Effects of ER Ca²⁺ uptake inhibition with TG on spike-frequency adaptation in PVN-RVLM neurons. (A) Linear response of inter-spike interval (ISI)-ISI number over trains of action potentials in response to 200 pA current injection in PVN-RVLM neurons from NS left and HS right treatment groups before and after bath application of thapsigargin (TG). (B) Summary data showing slope of the ISI-ISI number response to 200 pA current injection was diminished in HS rats compared to NS revealing greater spike frequency adaptation in NS neurons. TG attenuated the slope of ISI in NS, but not HS neurons. NS-normal salt; HS-high salt; TG-thapsigargin. ^*P < 0.05 NS vs.

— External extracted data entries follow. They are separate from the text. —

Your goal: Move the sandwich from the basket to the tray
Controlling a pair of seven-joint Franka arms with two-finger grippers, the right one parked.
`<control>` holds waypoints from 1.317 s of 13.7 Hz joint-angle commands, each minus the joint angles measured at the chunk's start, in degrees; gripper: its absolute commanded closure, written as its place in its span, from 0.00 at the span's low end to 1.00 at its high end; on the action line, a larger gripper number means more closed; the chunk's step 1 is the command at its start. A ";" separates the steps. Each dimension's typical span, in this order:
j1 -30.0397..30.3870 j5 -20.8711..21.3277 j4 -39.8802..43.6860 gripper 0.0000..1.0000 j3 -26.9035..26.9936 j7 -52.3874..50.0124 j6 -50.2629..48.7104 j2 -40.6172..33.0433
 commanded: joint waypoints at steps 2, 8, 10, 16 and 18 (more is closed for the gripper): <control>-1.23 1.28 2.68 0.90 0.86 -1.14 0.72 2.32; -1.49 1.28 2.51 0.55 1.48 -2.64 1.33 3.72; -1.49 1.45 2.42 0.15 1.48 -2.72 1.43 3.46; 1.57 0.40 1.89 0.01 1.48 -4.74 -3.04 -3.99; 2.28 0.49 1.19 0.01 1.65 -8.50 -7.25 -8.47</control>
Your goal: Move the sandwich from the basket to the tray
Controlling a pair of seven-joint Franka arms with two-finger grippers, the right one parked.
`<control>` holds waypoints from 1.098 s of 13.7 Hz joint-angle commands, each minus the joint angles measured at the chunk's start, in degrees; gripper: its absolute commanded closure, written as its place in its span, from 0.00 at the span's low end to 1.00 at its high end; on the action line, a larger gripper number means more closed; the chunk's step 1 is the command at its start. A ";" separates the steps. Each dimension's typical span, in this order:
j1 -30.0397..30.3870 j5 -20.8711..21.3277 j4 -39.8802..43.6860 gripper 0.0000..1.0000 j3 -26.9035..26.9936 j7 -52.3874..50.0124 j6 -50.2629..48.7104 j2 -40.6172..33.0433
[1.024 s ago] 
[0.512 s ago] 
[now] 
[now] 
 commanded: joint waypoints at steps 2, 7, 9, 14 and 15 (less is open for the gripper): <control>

NS-TG; #p < 0.05 NS vs. HS (1-way ANOVA Newman-Keuls multiple-comparison test).

Figure 6

(A) PVN-RVLM neuron with red fluorescence from retrograde label (top) and same neuron with patch pipette positioned on cell surface with DIC microscopy (bottom). (B) Schematic drawings of coronal sections throughout the rat hypothalamus. Shaded area indicates spread of injected dye used to mark the injection sites in the bilateral PVN. The shape of each area was determined by overlaying tracings of the outermost diffusion area of injected dye (100 nl) through the rostral-caudal plane of the PVN. (C) Representative coronal slice through the PVN demonstrating spread of injected dye. AH, anterior hypothalamic area; 3V, third cerebral ventricle; RCh, retrochiasmatic area; MPO, medial preoptic nucleus; opt, optic tract; SOX, supraopticdecussation; StHy, striohypothalamic nucleus.